Startupper in azienda. Il nuovo libro di Roberto Battaglia

Le organizzazioni sono piene di persone con capacità imprenditoriali inespresse che non sempre trovano le condizioni adatte per rivelare pienamente il loro potenziale. 

Startupper in azienda. Il nuovo libro di Roberto Battaglia

La conseguenza? Nel migliore dei casi si adattano e fanno diligentemente quanto viene loro ordinato, per evitare di vedersi rallentata la carriera. Nei casi peggiori si rassegnano, demotivate fino alla frustrazione. In alcune situazioni arrivano a lasciare l'azienda.

E la cosa singolare è che qualche manager considera queste decisioni opportunità inaspettate (un irrequieto in meno da gestire), piuttosto che occasioni mancate e una perdita secca di capitale intangibile. Insomma, le aziende non rappresentano generalmente il posto ideale per fare lo startupper. La buona notizia è che un numero crescente di organizzazioni (anche fra quelle più tradizionali e regolate) si sta chiedendo come si possano gestire l'energia e l'intraprendenza interna senza ucciderle nella culla.

La tesi del libro è che si può diventare imprenditori all'interno di un’organizzazione senza doversi mettere in proprio. Servono due ingredienti: da un lato, aziende disponibili a creare e mettere a disposizione spazi di espressione non momentanei e persone pronte a occuparli con coraggio e impegno; dall'altro, pochi ma chiari meccanismi per gestire tali spazi e una cassetta degli attrezzi per trasformare problemi e sfide in soluzioni concrete. 
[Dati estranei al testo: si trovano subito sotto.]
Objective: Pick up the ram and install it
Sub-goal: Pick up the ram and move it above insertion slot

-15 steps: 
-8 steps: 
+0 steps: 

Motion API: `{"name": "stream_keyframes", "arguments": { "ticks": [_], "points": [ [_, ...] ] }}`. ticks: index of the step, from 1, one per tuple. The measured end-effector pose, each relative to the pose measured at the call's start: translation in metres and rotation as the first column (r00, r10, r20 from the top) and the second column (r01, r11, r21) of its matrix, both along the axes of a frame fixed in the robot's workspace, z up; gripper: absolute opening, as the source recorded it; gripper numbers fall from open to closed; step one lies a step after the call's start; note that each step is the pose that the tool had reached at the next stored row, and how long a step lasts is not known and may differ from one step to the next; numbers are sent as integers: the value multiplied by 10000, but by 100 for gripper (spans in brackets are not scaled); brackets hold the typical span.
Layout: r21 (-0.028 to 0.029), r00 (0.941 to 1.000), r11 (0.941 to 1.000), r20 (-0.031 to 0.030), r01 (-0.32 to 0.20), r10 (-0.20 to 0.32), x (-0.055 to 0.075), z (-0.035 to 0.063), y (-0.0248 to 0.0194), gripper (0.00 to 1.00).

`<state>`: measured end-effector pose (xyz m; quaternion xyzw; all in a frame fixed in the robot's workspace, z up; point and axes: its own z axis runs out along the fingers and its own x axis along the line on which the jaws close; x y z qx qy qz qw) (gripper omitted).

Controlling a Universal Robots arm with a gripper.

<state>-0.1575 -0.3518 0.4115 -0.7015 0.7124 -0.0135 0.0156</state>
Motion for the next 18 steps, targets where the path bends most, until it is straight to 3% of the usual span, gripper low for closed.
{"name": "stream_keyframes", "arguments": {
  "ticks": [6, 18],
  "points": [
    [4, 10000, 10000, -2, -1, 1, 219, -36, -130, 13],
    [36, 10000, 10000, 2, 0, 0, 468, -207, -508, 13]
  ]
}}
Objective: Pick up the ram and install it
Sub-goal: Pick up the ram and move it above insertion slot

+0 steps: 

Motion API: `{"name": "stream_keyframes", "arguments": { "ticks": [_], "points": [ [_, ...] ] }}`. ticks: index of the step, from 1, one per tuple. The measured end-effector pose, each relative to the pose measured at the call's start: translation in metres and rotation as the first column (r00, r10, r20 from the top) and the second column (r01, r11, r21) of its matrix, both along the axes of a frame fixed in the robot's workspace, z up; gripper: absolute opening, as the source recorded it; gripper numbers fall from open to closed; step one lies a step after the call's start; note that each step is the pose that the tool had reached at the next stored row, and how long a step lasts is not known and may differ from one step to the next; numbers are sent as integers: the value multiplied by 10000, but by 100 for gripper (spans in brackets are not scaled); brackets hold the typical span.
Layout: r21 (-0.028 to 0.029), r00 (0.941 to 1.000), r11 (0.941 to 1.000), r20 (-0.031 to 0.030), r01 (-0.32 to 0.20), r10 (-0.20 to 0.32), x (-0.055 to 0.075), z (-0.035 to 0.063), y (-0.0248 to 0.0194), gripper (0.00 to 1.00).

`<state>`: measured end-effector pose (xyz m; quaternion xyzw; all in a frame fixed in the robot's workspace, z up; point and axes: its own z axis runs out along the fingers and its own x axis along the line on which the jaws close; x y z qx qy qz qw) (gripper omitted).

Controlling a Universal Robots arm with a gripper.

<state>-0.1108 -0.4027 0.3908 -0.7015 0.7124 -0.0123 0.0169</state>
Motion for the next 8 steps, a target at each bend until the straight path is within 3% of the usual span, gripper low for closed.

Oggi il mondo sta subendo enormi sconvolgimenti e cambiamenti ecologici, sociali, demografici, tecnologici. In  questo ambiente competitivo, caotico, turbolento e in rapida evoluzione che è diventato la “nuova normalità”, le  organizzazioni stanno lottando per sopravvivere usando i metodi tradizionali di gestione e leadership: dall’alto verso il basso, lineari, guidati dal controllo, caratterizzati da ruoli e processi codificati e da una netta separazione fra pensiero ed esecuzione.

Ma il terreno è cambiato e la mappa non è più adeguata: in un’economia basata sulla conoscenza, questa concezione non regge più perché non tiene conto del talento, della creatività e dell’energia della maggior parte delle persone.

E se le persone sono, e saranno  sempre, decisive per costruire la competitività delle imprese, diventa fondamentale chiederci che tipo di persone serviranno alle aziende da qui in avanti.

C’è un fenomeno da tenere d’occhio ormai largamente confermato dagli studi sull’argomento: le generazioni più giovani (ma non solo) sono sempre più attratte dalle imprese che creano un impatto positivo nel mondo che le circonda e sono sempre meno soddisfatte da prospettive professionali lineari, rivendicando non solo il diritto al lavoro, ma a un lavoro non noioso.

Le persone di valore vogliono lavorare per realtà che sanno rinnovarsi, nei principi, negli stili, ma soprattutto nei processi e negli spazi di autonomia che mettono a disposizione. Per attrarre, formare, motivare questi talenti occorre allora ripensare i processi di innovazione, facendo leva sullo spirito di iniziativa e sulla capacità degli individui di lasciare un segno nell’ambiente dove lavorano. In altre parole, farli somigliare più a imprenditori che a “impiegati”.